Nothing but the lines from the one containing "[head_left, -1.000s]" through the end of the data below should appear in the answer, each exact and free of pictures.

» **Given data**

───

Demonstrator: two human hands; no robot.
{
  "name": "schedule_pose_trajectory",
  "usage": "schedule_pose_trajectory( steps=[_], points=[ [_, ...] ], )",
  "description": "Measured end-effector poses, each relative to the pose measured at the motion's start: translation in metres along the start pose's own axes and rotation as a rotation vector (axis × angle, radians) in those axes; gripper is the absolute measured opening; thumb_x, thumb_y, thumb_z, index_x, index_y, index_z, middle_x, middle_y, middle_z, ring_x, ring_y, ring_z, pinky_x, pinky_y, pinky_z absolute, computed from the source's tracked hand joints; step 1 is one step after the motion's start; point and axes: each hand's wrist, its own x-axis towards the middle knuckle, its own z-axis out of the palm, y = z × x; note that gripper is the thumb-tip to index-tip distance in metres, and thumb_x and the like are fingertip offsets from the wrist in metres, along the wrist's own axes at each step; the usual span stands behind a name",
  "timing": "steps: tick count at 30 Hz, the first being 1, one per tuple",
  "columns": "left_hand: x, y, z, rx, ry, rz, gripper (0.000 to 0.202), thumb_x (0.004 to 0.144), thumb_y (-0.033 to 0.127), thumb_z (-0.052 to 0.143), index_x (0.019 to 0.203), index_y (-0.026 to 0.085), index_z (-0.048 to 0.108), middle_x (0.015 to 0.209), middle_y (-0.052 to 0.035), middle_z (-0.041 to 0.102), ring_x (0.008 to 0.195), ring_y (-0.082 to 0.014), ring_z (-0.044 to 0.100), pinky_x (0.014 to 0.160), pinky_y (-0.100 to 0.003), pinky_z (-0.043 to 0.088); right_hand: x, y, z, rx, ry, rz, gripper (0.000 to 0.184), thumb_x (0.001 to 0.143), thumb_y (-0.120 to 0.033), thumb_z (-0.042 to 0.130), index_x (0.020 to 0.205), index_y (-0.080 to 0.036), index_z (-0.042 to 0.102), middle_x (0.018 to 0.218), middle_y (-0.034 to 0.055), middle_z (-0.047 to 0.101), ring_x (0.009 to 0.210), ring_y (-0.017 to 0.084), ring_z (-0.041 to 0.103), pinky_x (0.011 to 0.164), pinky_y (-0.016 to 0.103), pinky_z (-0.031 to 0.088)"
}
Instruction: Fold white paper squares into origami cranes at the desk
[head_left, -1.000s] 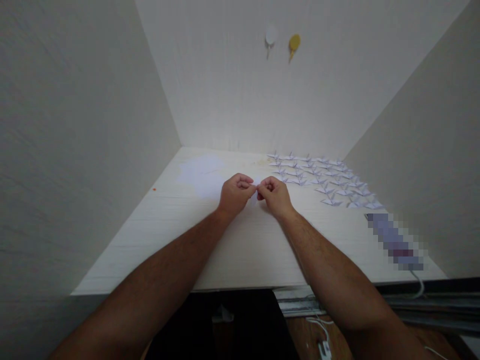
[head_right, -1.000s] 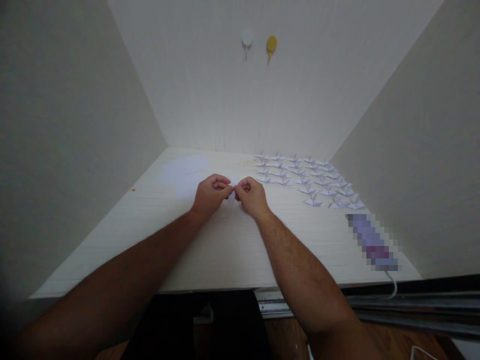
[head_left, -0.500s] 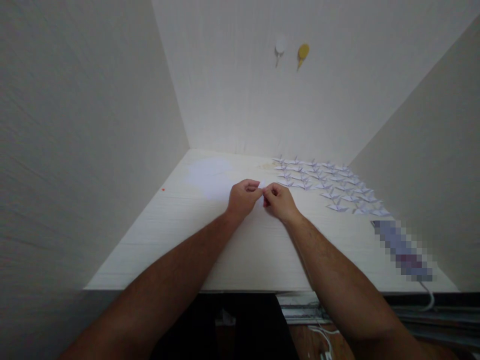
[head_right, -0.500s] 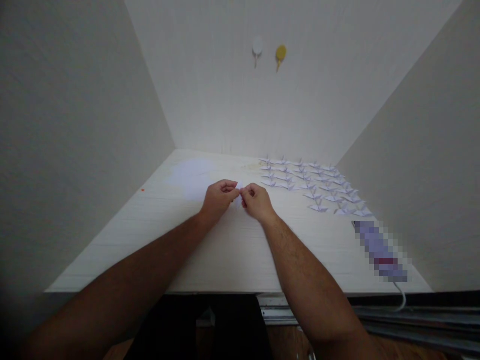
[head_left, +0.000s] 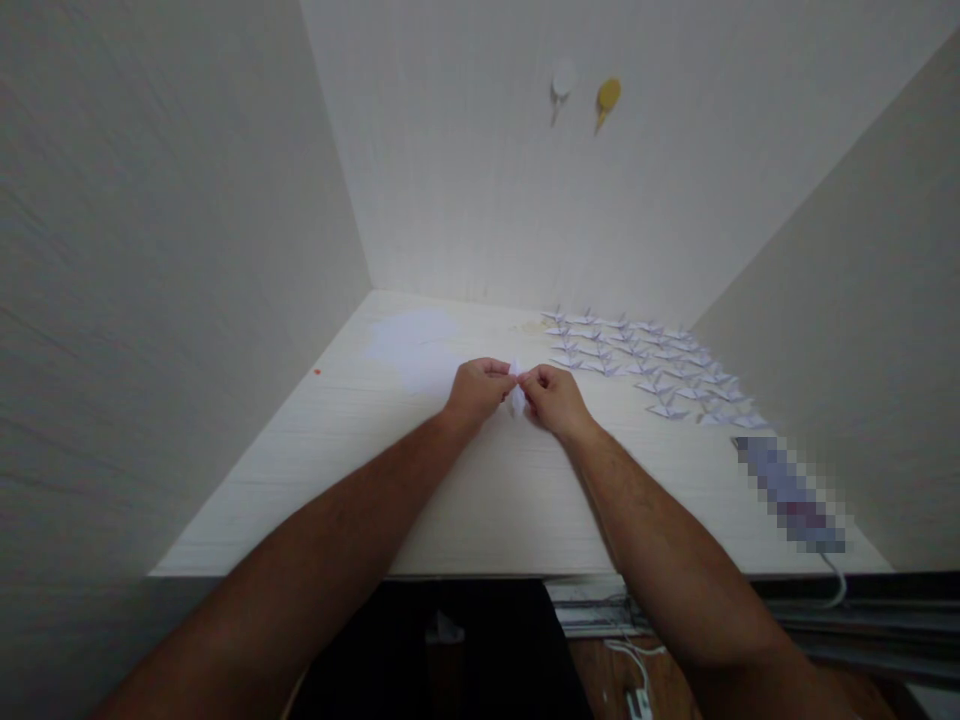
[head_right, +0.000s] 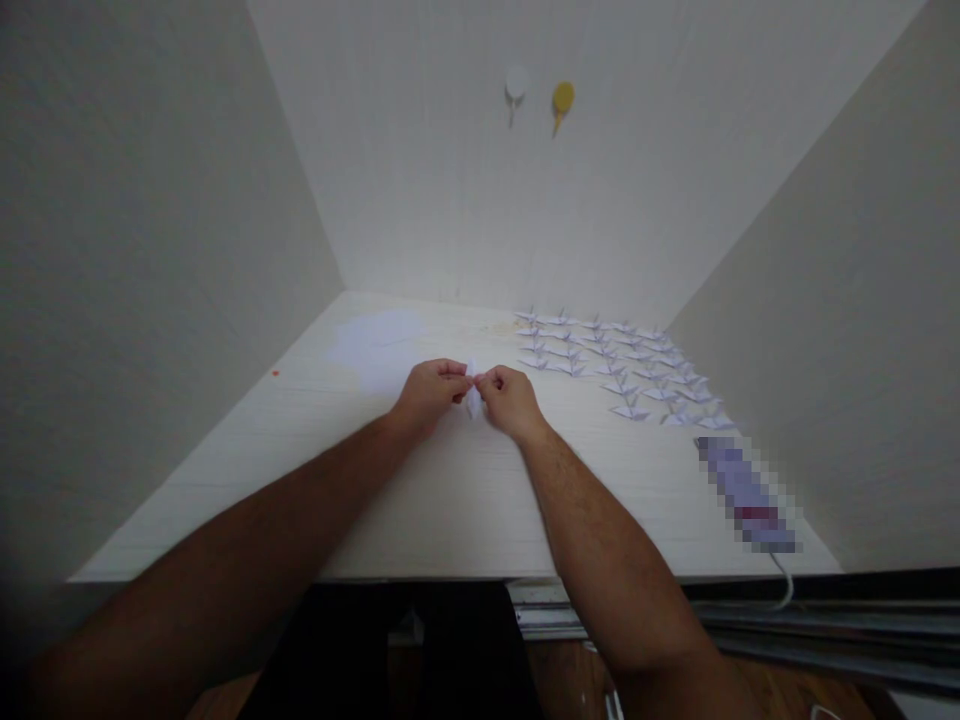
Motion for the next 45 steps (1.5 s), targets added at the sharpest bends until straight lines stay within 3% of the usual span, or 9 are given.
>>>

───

» **Exercise result**
[head_left, -1.000s] 
[head_right, -1.000s] 
[head_left, -0.500s] 
[head_right, -0.500s] 
[head_left, +0.000s] 
[head_right, +0.000s] 
Motion for the next 45 steps (1.5 s), targets added at the sharpest bends until straight lines stay within 3% of the usual span, or 9 are given.
>>>

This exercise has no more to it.